These are the salad days at our house.
We brought in all the Capitan and Tiny Tim lettuces, and most of the Marvel of Four Seasons (packed into bags in the fridge). The first two don't hold up well in the heat, and I am hoping to find out how well Marvel holds up. I'll be nibbling on the remaining Marvel plant on and off to find out when it turns bitter. Still in the yard are the oak-leaf lettuces (this year those are all Bronze Arrow), which should be fine for a couple more weeks, and the SloBolt, which should be fine into June.
We still have some radishes left in the garden, and the peas, both English and Sugar Snap, have just recently begun making additions to our meals.
Also making regular appearances are the many herbs, both the ones we planted on purpose and the ones that have re-seeded into the yard. There's a lot of dill that I will be thinning soon, and bringing the thinnings in to dry for later use. Last year's parsley is starting to make flowers, but the leaves are still just fine to use. We even still have a little cilantro! All the plants in the sunnier spots went to seed a while back, but the plants in shadier locations still have plenty of usable leaves.
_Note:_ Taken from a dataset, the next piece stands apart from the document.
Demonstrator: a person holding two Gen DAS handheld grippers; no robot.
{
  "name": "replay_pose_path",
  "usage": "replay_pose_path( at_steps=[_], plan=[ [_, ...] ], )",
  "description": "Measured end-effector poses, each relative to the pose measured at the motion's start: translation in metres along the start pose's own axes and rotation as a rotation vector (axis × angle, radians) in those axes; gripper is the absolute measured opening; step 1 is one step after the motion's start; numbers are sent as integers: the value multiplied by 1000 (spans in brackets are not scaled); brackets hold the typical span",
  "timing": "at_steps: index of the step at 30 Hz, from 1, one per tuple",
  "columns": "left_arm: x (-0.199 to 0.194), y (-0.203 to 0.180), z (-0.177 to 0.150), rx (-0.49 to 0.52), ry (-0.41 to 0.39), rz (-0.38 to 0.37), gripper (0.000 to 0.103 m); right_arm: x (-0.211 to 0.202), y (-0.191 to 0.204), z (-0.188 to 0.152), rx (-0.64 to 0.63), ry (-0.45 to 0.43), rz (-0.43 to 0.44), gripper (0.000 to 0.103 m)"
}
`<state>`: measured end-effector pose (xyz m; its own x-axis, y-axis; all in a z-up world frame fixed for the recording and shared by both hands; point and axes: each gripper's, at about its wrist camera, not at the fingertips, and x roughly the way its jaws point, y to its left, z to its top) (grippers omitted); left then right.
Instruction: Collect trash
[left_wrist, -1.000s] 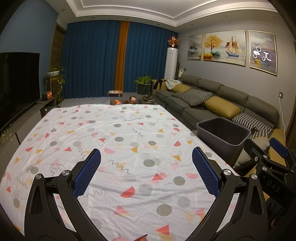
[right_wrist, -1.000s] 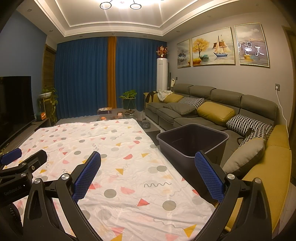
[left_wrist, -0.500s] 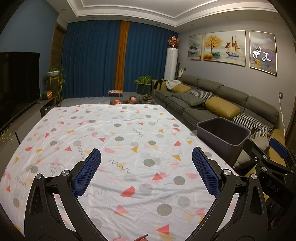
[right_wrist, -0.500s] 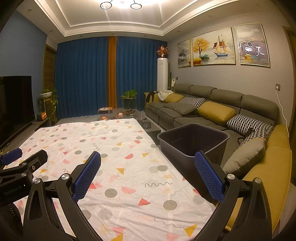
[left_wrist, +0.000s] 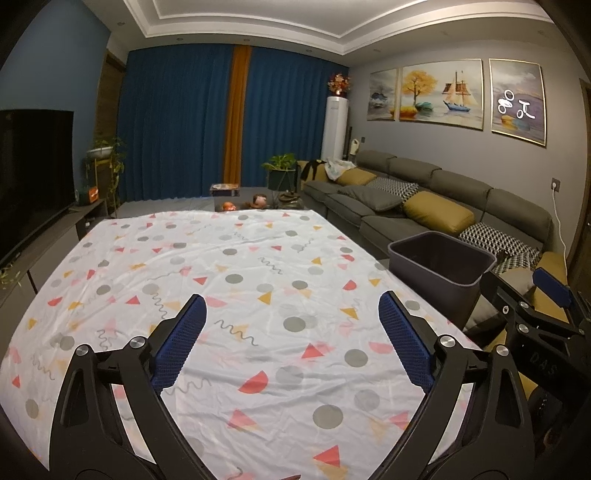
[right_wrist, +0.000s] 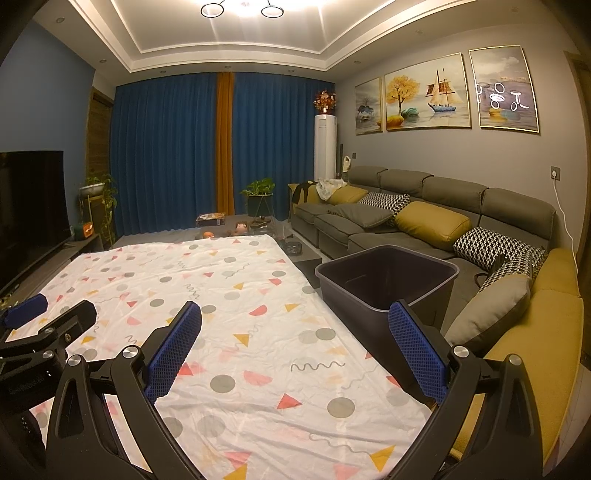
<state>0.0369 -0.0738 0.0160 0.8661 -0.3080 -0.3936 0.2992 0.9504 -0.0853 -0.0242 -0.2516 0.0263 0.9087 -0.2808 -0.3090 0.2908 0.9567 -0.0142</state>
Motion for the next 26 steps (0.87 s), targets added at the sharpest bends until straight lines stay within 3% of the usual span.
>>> replay_pose_path(
  at_steps=[26],
  plan=[
    [0, 10, -2, -19, 28, 47, 97, 0, -4, -3, 14, -3, 11, 98]
  ],
)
For someone who cooks, herbs are a great choice of plants to grow, because getting them at the store in those little plastic packets costs a small fortune. Today, our lunchtime salad is a pesto-potato salad (on a bed of lettuce) (it has peas in it), for which buying basil leaves would have made me pretty unhappy. I will admit that making the pesto last summer wasn't exactly my favorite activity, but we have been using the frozen cubes of pesto all winter long, and we still have a few more cubes in the freezer.
The Hanover Salad Kale has bolted, along with most of the other earlier greens. That hasn't stopped me from taking more leaves off the spinach plants; they are just a bit tougher than earlier in the spring. Those plants are all coming out soon, though.
In another week or two, the newest Perpetual Spinach Chard will be big enough to add to meals, too. The carrots will be ready at about that same time, and so will the beets.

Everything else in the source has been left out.